• [EXERCISE INSTRUCTIONS]:
Each entry needs to be reproduced exactly as it is.

• [ENTRIES PROVIDED]:
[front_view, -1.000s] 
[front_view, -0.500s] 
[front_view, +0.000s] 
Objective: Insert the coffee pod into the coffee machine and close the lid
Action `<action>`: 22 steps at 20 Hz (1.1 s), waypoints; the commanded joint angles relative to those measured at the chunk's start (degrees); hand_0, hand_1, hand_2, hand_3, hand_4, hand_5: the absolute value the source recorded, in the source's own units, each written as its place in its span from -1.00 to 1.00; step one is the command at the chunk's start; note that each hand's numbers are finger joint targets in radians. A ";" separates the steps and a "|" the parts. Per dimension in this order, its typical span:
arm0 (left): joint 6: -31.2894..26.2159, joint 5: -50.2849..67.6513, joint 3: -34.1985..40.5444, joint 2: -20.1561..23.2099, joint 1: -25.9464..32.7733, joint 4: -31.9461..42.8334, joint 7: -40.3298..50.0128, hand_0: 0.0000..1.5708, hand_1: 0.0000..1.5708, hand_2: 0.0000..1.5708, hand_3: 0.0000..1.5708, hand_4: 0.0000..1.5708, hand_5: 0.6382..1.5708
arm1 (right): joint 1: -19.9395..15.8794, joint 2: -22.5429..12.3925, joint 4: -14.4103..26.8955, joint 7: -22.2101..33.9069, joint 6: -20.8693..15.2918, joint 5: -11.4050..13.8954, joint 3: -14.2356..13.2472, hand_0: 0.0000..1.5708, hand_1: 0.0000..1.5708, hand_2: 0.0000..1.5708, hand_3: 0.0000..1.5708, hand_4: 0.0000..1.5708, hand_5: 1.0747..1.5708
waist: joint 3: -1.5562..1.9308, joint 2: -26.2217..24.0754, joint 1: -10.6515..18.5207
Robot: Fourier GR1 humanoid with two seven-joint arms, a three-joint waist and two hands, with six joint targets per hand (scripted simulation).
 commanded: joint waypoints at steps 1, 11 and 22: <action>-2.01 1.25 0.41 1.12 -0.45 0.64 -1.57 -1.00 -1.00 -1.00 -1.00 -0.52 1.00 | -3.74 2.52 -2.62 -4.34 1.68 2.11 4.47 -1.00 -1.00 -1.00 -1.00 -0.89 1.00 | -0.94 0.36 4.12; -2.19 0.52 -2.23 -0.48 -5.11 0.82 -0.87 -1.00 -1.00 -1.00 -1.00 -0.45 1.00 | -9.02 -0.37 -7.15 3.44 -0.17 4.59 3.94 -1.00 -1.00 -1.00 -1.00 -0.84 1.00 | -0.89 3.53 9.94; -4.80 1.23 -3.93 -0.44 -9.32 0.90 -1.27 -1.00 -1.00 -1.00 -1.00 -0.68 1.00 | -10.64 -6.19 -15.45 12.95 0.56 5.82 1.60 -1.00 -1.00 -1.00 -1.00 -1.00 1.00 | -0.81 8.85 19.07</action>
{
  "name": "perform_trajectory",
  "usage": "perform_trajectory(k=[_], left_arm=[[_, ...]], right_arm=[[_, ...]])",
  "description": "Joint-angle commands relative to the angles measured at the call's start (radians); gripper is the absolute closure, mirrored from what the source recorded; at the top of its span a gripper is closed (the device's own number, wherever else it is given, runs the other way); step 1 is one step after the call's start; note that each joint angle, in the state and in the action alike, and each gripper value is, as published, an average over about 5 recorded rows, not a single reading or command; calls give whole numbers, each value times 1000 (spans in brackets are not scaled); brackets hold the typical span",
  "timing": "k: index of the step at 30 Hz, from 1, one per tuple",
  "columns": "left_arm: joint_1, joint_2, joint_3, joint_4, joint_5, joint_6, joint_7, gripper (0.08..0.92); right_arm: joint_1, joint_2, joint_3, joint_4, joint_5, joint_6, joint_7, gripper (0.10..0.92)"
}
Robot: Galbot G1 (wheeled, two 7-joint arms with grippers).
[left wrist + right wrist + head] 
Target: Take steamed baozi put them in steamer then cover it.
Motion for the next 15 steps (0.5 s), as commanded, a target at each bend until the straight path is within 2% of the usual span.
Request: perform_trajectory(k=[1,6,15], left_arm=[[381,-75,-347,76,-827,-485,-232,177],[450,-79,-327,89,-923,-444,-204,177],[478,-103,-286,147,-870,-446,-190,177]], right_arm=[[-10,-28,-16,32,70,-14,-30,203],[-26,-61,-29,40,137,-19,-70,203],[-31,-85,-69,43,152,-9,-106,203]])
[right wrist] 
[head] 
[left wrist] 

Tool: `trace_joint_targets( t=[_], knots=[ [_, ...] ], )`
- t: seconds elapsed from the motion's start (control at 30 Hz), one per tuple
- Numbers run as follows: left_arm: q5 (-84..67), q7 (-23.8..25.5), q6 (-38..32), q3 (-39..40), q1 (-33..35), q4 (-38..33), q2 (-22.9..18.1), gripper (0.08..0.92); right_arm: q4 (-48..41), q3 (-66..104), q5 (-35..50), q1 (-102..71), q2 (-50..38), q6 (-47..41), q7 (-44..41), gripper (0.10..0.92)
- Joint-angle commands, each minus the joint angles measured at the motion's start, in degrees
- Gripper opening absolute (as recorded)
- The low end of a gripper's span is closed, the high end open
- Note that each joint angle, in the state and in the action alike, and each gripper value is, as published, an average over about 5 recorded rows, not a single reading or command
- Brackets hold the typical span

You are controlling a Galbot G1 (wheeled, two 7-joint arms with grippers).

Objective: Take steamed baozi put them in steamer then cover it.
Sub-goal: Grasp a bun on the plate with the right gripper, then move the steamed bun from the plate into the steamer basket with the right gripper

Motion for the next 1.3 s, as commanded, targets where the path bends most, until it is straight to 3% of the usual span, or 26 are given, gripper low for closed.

• [ANSWER SECTION]:
[front_view, -1.000s] 
[front_view, -0.500s] 
[front_view, +0.000s] 
Objective: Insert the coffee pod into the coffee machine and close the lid
Action `<action>`: 22 steps at 20 Hz (1.1 s), waypoints; the commanded joint angles relative to those measured at the chunk's start (degrees); hand_0, hand_1, hand_2, hand_3, hand_4, hand_5: the absolute value the source recorded, in the source's own units, each written as its place in its span from -1.00 to 1.00; step one is the command at the chunk's start; note that each hand's numbers are finger joint targets in radians. A ";" separates the steps and a "|" the parts. Per dimension in this order, its typical span:
arm0 (left): joint 6: -31.2894..26.2159, joint 5: -50.2849..67.6513, joint 3: -34.1985..40.5444, joint 2: -20.1561..23.2099, joint 1: -25.9464..32.7733, joint 4: -31.9461..42.8334, joint 7: -40.3298..50.0128, hand_0: 0.0000..1.5708, hand_1: 0.0000..1.5708, hand_2: 0.0000..1.5708, hand_3: 0.0000..1.5708, hand_4: 0.0000..1.5708, hand_5: 0.6382..1.5708
arm1 (right): joint 1: -19.9395..15.8794, joint 2: -22.5429..12.3925, joint 4: -14.4103..26.8955, joint 7: -22.2101..33.9069, joint 6: -20.8693..15.2918, joint 5: -11.4050..13.8954, joint 3: -14.2356..13.2472, hand_0: 0.0000..1.5708, hand_1: 0.0000..1.5708, hand_2: 0.0000..1.5708, hand_3: 0.0000..1.5708, hand_4: 0.0000..1.5708, hand_5: 1.0747..1.5708
waist: joint 3: -1.5562..1.9308, joint 2: -26.2217..24.0754, joint 1: -10.6515..18.5207
Robot: Fourier GR1 humanoid with two seven-joint arms, a three-joint waist and two hands, with six joint targets per hand (scripted simulation).
 commanded: joint waypoints at steps 1, 11 and 22: <action>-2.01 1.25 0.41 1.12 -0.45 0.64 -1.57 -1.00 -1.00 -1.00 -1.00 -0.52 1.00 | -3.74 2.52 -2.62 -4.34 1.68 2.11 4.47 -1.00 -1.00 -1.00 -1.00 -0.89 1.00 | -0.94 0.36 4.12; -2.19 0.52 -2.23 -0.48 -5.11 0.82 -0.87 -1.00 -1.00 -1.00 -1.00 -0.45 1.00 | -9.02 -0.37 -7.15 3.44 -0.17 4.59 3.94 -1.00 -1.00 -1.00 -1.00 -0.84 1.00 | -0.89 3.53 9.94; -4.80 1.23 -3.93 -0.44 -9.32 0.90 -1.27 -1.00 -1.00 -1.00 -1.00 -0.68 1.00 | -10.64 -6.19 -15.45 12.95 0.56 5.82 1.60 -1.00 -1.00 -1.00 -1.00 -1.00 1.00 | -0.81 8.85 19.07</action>
{
  "name": "perform_trajectory",
  "usage": "perform_trajectory(k=[_], left_arm=[[_, ...]], right_arm=[[_, ...]])",
  "description": "Joint-angle commands relative to the angles measured at the call's start (radians); gripper is the absolute closure, mirrored from what the source recorded; at the top of its span a gripper is closed (the device's own number, wherever else it is given, runs the other way); step 1 is one step after the call's start; note that each joint angle, in the state and in the action alike, and each gripper value is, as published, an average over about 5 recorded rows, not a single reading or command; calls give whole numbers, each value times 1000 (spans in brackets are not scaled); brackets hold the typical span",
  "timing": "k: index of the step at 30 Hz, from 1, one per tuple",
  "columns": "left_arm: joint_1, joint_2, joint_3, joint_4, joint_5, joint_6, joint_7, gripper (0.08..0.92); right_arm: joint_1, joint_2, joint_3, joint_4, joint_5, joint_6, joint_7, gripper (0.10..0.92)"
}
Robot: Galbot G1 (wheeled, two 7-joint arms with grippers).
[left wrist + right wrist + head] 
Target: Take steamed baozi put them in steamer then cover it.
Motion for the next 15 steps (0.5 s), as commanded, a target at each bend until the straight path is within 2% of the usual span.
Request: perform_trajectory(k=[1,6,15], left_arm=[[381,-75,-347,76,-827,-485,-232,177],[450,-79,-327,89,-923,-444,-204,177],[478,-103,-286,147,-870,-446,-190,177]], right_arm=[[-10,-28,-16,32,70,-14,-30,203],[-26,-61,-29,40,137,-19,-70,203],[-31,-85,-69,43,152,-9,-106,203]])
[right wrist] 
[head] 
[left wrist] 

Tool: `trace_joint_targets( t=[_], knots=[ [_, ...] ], )`
- t: seconds elapsed from the motion's start (control at 30 Hz), one per tuple
- Numbers run as follows: left_arm: q5 (-84..67), q7 (-23.8..25.5), q6 (-38..32), q3 (-39..40), q1 (-33..35), q4 (-38..33), q2 (-22.9..18.1), gripper (0.08..0.92); right_arm: q4 (-48..41), q3 (-66..104), q5 (-35..50), q1 (-102..71), q2 (-50..38), q6 (-47..41), q7 (-44..41), gripper (0.10..0.92)
- Joint-angle commands, each minus the joint angles measured at the motion's start, in degrees
- Gripper opening absolute (as recorded)
- The low end of a gripper's span is closed, the high end open
- Note that each joint angle, in the state and in the action alike, and each gripper value is, as published, an average over about 5 recorded rows, not a single reading or command
- Brackets hold the typical span

You are controlling a Galbot G1 (wheeled, two 7-joint arms with grippers).

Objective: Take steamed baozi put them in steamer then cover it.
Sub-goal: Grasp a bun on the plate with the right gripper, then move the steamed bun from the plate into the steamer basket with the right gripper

Motion for the next 1.3 s, as commanded, targets where the path bends most, until it is straight to 3% of the usual span, or 26 are given, gripper low for closed.

No more output will be given.